PublishAsync(Type, object?) — non-generic overload
When the event type is only known at runtime (for example, in a reflection-based dispatch layer), use the non-generic overload:
Type eventType = typeof(OrderPlaced);
object eventData = new OrderPlaced { OrderId = "ord-1", Total = 49.99m };
await publisher.PublishAsync(eventType, eventData);
This is equivalent to the generic overload but avoids a generic type parameter.
From a raw CloudEvent
When you already have a CloudEvent instance (e.g. received from an external system or
built manually), pass it directly to PublishEventAsync:
var @event = new CloudEvent
{
Type = "com.example.order.placed",
Source = new Uri("https://myapp.example.com"),
Data = JsonSerializer.SerializeToElement(payload)
};
await publisher.PublishEventAsync(@event);
The publisher enriches the event (filling id, time, source, and global attributes
from EventPublisherOptions) and then runs the same middleware → validate → dispatch
pipeline as for annotation-driven events.
IEventFactory
IEventFactory is the service responsible for converting a CLR data object into a
CloudEvent. It is registered automatically by AddEventPublisher().
| Member | Description |
|---|---|
CreateEventAsync(Type type, object? data, CancellationToken ct) | Builds a CloudEvent from data using the annotations on type. |
You can replace the default implementation with a custom one via DI:
builder.Services.AddSingleton<IEventFactory, MyCustomEventFactory>();
Place this registration after AddEventPublisher() so it overrides the default.
IEventConvertible
If you want full control over CloudEvent construction without replacing IEventFactory
globally, implement IEventConvertible on the data class:
public class OrderPlaced : IEventConvertible
{
public string OrderId { get; init; } = "";
public CloudEvent ToCloudEvent()
{
return new CloudEvent
{
Type = "com.example.order.placed",
Source = new Uri("https://orders.example.com"),
Id = Guid.NewGuid().ToString(),
Data = JsonSerializer.SerializeToElement(this)
};
}
}
When PublishAsync<TData> detects that TData implements IEventConvertible, it calls
ToCloudEvent() directly and bypasses IEventFactory entirely.

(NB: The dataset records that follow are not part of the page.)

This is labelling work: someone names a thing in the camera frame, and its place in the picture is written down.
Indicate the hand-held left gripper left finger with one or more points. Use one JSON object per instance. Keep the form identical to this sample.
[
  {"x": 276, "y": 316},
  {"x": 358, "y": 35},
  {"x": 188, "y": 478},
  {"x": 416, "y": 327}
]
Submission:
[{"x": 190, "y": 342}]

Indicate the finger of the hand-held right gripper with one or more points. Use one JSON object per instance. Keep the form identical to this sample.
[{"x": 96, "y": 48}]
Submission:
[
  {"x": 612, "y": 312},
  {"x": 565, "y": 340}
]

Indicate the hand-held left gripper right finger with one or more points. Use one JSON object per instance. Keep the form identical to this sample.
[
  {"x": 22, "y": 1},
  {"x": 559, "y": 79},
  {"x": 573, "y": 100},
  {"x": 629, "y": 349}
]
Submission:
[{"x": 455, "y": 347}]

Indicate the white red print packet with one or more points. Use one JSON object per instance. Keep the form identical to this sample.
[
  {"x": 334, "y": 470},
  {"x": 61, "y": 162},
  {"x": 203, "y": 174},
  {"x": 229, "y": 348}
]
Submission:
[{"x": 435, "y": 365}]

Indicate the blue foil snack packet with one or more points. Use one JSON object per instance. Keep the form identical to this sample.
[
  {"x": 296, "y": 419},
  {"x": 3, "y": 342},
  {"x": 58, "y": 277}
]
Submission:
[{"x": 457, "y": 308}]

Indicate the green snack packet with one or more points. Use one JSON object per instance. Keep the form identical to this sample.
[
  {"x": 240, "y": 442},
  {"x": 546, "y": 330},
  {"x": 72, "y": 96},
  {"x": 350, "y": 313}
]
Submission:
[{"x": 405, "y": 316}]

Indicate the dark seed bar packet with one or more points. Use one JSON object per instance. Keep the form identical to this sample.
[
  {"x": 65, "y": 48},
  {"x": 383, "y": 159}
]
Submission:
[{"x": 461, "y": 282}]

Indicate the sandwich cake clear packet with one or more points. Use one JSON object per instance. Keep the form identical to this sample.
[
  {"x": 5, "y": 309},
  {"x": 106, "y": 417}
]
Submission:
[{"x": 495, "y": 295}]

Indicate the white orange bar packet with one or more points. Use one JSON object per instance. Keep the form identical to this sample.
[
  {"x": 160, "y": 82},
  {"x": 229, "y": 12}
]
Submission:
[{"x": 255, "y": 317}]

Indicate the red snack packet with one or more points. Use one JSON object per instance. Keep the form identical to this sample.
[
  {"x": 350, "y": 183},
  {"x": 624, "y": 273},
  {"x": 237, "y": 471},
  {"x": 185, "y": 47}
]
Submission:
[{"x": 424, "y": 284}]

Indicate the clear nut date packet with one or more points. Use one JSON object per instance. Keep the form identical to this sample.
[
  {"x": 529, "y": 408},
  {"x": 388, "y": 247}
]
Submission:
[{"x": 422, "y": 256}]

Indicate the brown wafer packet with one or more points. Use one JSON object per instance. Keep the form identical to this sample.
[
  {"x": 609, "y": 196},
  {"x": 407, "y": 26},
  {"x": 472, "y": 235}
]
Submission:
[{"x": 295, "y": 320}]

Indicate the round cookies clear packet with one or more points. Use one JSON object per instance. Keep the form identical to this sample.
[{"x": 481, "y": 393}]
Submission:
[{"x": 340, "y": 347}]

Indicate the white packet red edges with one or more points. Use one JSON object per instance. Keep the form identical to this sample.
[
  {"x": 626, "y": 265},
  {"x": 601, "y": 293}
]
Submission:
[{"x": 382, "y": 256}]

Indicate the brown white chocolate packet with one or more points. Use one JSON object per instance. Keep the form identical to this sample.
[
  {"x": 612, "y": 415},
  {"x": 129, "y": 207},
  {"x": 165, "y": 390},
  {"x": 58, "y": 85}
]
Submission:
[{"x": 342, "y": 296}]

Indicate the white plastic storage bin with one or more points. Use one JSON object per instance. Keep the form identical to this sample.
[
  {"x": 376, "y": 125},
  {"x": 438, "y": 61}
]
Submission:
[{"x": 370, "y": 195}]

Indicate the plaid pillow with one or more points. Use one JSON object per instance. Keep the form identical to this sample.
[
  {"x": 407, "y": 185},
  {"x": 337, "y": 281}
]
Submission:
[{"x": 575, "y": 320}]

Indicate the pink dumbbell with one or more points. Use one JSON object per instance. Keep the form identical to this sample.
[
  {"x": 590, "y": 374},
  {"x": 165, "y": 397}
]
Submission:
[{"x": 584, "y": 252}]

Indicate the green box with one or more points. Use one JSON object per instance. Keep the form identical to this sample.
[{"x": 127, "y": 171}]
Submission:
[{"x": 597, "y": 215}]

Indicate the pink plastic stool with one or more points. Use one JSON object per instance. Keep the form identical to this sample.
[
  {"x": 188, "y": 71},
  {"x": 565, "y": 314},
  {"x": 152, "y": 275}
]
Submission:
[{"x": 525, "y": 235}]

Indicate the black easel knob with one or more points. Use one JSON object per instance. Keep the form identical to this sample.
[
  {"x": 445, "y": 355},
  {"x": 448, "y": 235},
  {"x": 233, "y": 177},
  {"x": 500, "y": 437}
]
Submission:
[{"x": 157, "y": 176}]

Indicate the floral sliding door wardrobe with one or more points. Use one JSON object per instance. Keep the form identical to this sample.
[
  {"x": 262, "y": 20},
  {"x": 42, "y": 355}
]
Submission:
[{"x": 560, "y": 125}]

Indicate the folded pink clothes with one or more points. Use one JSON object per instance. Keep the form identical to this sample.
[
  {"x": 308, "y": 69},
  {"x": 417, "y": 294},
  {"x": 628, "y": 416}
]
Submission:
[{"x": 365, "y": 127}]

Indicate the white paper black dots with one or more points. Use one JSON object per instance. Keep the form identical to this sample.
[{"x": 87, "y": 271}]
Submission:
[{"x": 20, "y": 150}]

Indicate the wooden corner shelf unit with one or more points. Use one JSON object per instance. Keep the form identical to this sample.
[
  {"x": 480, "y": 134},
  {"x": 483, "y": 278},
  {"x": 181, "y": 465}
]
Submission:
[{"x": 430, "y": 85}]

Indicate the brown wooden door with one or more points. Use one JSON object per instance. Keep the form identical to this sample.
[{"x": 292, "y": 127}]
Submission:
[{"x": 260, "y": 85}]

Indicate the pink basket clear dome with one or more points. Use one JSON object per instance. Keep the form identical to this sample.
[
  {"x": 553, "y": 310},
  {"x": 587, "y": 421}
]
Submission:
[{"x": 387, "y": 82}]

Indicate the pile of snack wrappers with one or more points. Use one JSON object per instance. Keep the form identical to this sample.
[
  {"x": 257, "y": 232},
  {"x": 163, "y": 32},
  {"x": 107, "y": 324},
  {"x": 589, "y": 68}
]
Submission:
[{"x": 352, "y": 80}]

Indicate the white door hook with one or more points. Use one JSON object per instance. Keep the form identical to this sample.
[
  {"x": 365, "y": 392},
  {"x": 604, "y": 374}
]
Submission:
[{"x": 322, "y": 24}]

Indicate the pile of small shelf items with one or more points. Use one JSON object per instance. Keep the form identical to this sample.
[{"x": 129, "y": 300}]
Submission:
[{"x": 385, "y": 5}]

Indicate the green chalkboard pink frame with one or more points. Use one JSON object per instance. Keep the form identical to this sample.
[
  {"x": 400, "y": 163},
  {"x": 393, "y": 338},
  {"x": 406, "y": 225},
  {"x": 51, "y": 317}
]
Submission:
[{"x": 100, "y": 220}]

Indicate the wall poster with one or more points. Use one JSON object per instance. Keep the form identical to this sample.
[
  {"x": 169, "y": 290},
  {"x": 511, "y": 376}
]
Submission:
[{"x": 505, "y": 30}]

CreateEventFromData — protected virtual hook
EventPublisher exposes CreateEventFromData(Type, object?) as a protected virtual
method so subclasses can customise how annotated data classes become CloudEvents without
replacing IEventFactory:
public class EnrichedPublisher : EventPublisher
{
protected override CloudEvent CreateEventFromData(Type type, object? data)
{
var @event = base.CreateEventFromData(type, data);
// Stamp a custom extension attribute on every factory-created event
var attr = CloudEventAttribute.CreateExtension("region", CloudEventAttributeType.String);
@event[attr] = "eu-west-1";
return @event;
}
}
Register the subclass with UsePublisher<T>() on the builder:
builder.Services
.AddEventPublisher()
.UsePublisher<EnrichedPublisher>();
Publishing to a named channel
Both creation paths support targeting a specific channel by name via the channelName
convenience overloads:
// Annotation-driven
await publisher.PublishAsync(new OrderPlaced { /* … */ }, channelName: "rabbit-orders");
// Raw CloudEvent
await publisher.PublishEventAsync(@event, channelName: "rabbit-notifications");
Channels that have no name always receive every event regardless of any filter. See Named Channels for the full guide.